Obwohl die Lage zwischen den früheren Brüderrepubliken vertrackt ist, werten Beobachter das Treffen als Chance. "Es ist ein wichtiges Zeichen, dass Putin und Poroschenko gewillt sind, miteinander zu sprechen. Nach dem Sturz von Janukowitsch im Februar war es von russischer Seite ja immer abgelehnt worden", sagt Ernst-Jörg von Studnitz, der frühere deutsche Botschafter in Moskau. "Wenn jetzt erste Schritte unternommen werden, die vielen kniffligen Fragen, wie zum Beispiel die Einrichtung eines von der OSZE überwachten zehn Kilometer breiten Streifens entlang der Grenze, zu klären, wäre das von größter Bedeutung. Mehr kann es aber erst einmal nicht sein."

Wer gibt nach?

Der Druck auf beiden Seiten ist groß. Poroschenko steht im Oktober eine wichtige Parlamentswahl bevor. Sollte er dem öffentlichen Eindruck nach zu weit auf Putin zugehen, könnte das ihn Folgen haben. Gleichzeitig gilt es, vor dem nahenden Winter zu gewährleisten, dass das große Nachbarland den Gashahn nicht länger abdreht. Für Putin ist die Situation nicht sehr viel angenehmer. Russland leidet unter den Sanktionen und lockerte zuletzt bereits das erst kürzlich verhängte Importverbot europäischer Lebensmittel. Auch für ihn wäre es schwierig, eine mit einem Zugeständnis verbundene Teil-Aufgabe seiner Politik im eigenen Land zu verkaufen.

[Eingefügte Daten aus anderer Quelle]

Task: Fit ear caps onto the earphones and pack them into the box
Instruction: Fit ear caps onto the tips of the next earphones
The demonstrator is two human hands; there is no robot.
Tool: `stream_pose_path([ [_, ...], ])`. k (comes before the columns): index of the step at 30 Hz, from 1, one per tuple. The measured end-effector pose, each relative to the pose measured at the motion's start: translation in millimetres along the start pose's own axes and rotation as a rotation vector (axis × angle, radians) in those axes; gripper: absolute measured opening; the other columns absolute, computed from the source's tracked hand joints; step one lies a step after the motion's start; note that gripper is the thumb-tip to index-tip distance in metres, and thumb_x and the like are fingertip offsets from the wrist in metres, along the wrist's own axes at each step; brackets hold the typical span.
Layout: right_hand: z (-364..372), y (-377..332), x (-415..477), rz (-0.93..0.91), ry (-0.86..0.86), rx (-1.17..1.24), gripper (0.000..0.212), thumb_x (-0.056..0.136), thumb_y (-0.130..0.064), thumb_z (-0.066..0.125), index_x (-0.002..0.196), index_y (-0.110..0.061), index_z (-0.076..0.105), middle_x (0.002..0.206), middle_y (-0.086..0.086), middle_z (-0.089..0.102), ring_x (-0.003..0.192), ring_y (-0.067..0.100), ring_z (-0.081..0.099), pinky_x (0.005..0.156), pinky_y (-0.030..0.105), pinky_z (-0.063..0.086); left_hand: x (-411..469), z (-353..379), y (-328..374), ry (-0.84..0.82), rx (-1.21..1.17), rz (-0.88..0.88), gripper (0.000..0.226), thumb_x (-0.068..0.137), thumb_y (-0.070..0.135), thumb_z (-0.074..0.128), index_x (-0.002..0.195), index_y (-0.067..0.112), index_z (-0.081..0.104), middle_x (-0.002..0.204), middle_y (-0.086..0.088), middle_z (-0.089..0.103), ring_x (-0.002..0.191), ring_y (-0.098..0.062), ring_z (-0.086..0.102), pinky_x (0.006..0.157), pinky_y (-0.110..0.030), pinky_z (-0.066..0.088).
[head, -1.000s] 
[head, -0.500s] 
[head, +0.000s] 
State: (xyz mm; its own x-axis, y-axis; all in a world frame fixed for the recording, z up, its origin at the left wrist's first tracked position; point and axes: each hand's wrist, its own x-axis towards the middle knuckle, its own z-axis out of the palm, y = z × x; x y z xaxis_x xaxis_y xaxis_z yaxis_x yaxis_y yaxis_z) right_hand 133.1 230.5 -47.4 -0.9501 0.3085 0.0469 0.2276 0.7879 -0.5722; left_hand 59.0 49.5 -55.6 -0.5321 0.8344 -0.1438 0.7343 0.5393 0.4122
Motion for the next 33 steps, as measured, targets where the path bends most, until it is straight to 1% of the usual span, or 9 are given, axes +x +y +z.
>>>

Die Bundesregierung hält in der seit Monaten schwelenden Krise derweil weiterhin zur Ukraine. Schon mit ihrer Reise nach Kiew, einen Tag vor dem ukrainischen Unabhängigkeitstag, sendete die Kanzlerin ein deutliches Zeichen. Wenn sich Putin und Poroschenko an diesem Dienstag treffen, kann die Kanzlerin jedoch keinen Einfluss nehmen. Oder doch? Ihr Besuch habe auch dazu gedient, das Treffen in Minsk vorzubereiten, sagte Merkel nach ihrer Rückkehr. Was für Tipps sie Poroschenko möglicherweise mit auf den Weg gegeben hat, verriet sie aber nicht.